Dive Brief:
- Boston-based Blueprint Medicines on Thursday won its first-ever drug approval, securing clearance from the Food and Drug Administration for its genetically targeted cancer therapy Ayvakit in an ultra-rare type of tumor known as GIST.
- The decision from the FDA came about five weeks ahead of schedule and vaults Blueprint into the ranks of commercial-stage biotechs.

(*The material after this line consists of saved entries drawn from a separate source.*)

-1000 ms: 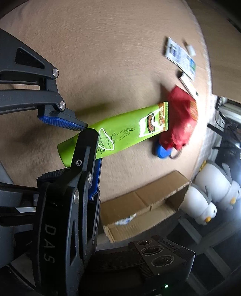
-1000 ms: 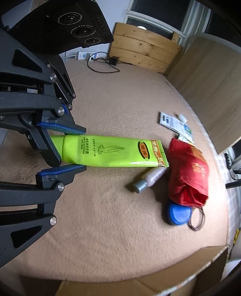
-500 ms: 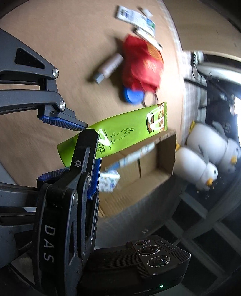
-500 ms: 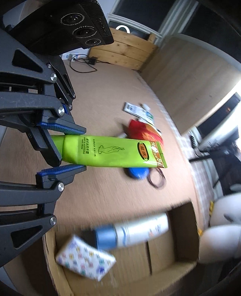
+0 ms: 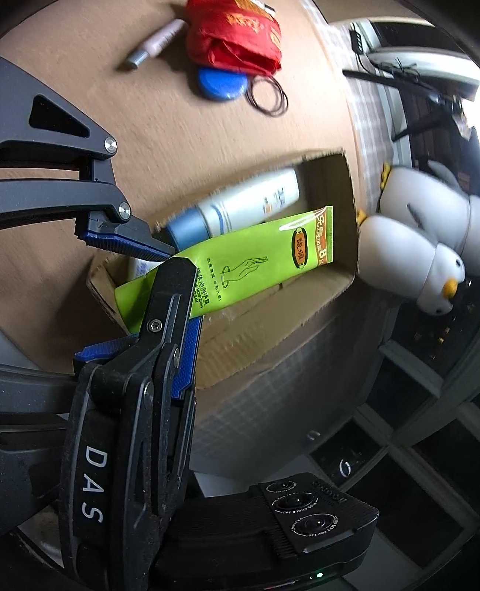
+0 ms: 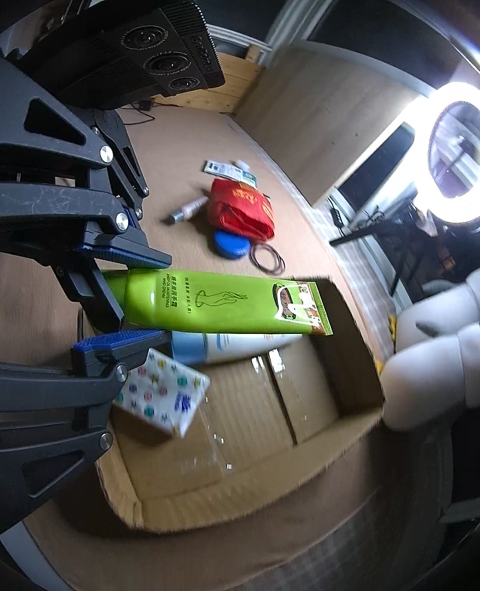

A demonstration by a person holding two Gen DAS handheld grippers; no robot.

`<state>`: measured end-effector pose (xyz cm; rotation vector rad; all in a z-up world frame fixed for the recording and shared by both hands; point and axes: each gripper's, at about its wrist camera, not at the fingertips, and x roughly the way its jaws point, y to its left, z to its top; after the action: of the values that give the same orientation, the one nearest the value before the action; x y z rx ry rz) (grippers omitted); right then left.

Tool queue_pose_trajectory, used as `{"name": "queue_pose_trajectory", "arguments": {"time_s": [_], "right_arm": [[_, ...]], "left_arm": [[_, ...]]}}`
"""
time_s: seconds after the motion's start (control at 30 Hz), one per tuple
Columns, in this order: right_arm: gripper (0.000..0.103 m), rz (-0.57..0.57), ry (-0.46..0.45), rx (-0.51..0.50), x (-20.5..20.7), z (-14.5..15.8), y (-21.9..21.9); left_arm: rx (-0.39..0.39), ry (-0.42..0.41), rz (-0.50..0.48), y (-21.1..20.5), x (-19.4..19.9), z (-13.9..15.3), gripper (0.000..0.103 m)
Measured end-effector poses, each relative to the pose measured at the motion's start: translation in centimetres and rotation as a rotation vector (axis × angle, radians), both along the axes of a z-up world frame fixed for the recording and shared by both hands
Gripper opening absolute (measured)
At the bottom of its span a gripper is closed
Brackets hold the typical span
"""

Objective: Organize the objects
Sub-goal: 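Drop the cream tube into the box by opening the right tool, then move the right tool to the blue round container and grasp it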

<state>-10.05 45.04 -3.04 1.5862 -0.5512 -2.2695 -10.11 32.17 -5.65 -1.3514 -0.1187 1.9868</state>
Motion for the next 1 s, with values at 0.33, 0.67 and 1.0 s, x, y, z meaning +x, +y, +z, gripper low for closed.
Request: {"name": "queue_pose_trajectory", "arguments": {"time_s": [0.33,0.67,1.0], "right_arm": [[0.045,-0.044,-0.007,0.035,-0.1,-0.6,1.5],[0.045,-0.015,0.022,0.012,-0.4,0.1,-0.3],[0.043,0.143,0.063,0.050,-2.7,1.0,-7.5]], "left_arm": [[-0.037,0.024,-0.002,0.5,-0.1,-0.1,0.060],[-0.059,0.008,0.076,-5.3,0.1,-1.1,0.059],[-0.092,-0.041,0.260,-16.7,1.2,-3.3,0.059]]}}
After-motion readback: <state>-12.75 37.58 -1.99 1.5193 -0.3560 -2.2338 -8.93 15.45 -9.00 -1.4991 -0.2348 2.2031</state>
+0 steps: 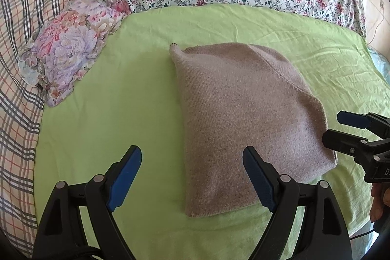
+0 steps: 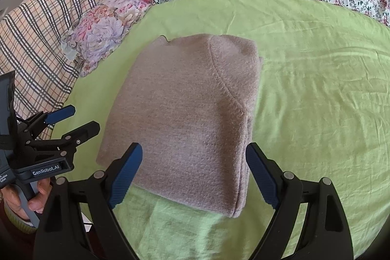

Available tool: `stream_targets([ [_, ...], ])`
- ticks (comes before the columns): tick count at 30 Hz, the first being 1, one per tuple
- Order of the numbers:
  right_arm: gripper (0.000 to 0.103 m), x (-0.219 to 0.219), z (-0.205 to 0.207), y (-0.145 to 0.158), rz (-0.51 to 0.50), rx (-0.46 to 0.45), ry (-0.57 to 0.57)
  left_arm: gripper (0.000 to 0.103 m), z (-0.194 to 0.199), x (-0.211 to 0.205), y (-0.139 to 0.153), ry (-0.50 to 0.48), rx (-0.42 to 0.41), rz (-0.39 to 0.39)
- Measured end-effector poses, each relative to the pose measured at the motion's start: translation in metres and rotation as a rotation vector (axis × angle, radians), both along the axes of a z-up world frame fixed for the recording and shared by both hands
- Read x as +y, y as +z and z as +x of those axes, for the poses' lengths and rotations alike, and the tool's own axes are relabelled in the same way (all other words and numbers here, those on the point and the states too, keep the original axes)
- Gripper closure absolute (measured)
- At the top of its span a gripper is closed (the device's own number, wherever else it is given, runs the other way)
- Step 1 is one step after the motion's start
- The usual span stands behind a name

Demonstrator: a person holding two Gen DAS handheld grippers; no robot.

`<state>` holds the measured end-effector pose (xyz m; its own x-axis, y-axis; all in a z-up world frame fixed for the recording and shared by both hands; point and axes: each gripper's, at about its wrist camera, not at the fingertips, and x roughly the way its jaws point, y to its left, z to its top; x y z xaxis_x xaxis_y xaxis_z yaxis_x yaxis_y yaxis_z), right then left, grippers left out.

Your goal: Fold small clothes

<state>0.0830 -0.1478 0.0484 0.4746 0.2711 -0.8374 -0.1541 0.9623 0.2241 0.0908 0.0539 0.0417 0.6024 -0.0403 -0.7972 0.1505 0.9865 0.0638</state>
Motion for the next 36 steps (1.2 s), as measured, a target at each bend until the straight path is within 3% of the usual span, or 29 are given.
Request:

Ayvakit will cost $32,000 for a 30-day supply, a premium price that's similar to what Bayer charges for its cancer drug Vitrakvi.
- Ayvakit's approval only covers the roughly 6% of patients with GISTs, or gastrointestinal stromal tumors, whose cancer tests positive for a specific mutation in the DNA of nerve cells lining the walls of the gastrointestinal tract. About 5,000 new cases of GIST are diagnosed in the U.S. each year, meaning the group of patients eligible for Ayvakit likely numbers in the hundreds.
Dive Insight:
Ayvakit's approval, the first from the FDA in 2020, is in keeping with recent trends.
Since 2017, the regulator has approved about two dozen cancer drugs that target a type of enzyme known as kinases, a therapeutic class of which Ayvakit (avapritinib) is a part. Kinase inhibitors can dramatically shrink tumors, yielding at times impressive benefits in treated patients.
Persuaded by that efficacy, and by the ability to genetically identify patients who are likely to benefit, the FDA now regularly approves kinase inhibitors based on early response rate data, sometimes from studies that lack a placebo comparison.
Ayvakit's approval, for example, is supported by results from 43 patients given Blueprint's drug. All were diagnosed with GIST that was either inoperable or that had spread to other parts of the body, and tested positive for a mutation in a specific strip of a gene called PDGFRA.
Thirty-six participants in the Phase 1 study experienced tumor responses, including three who went into remission.
Median duration of response, a measure of how long the drug kept tumors in check, was not yet reached, with some patients experiencing responses beyond one year.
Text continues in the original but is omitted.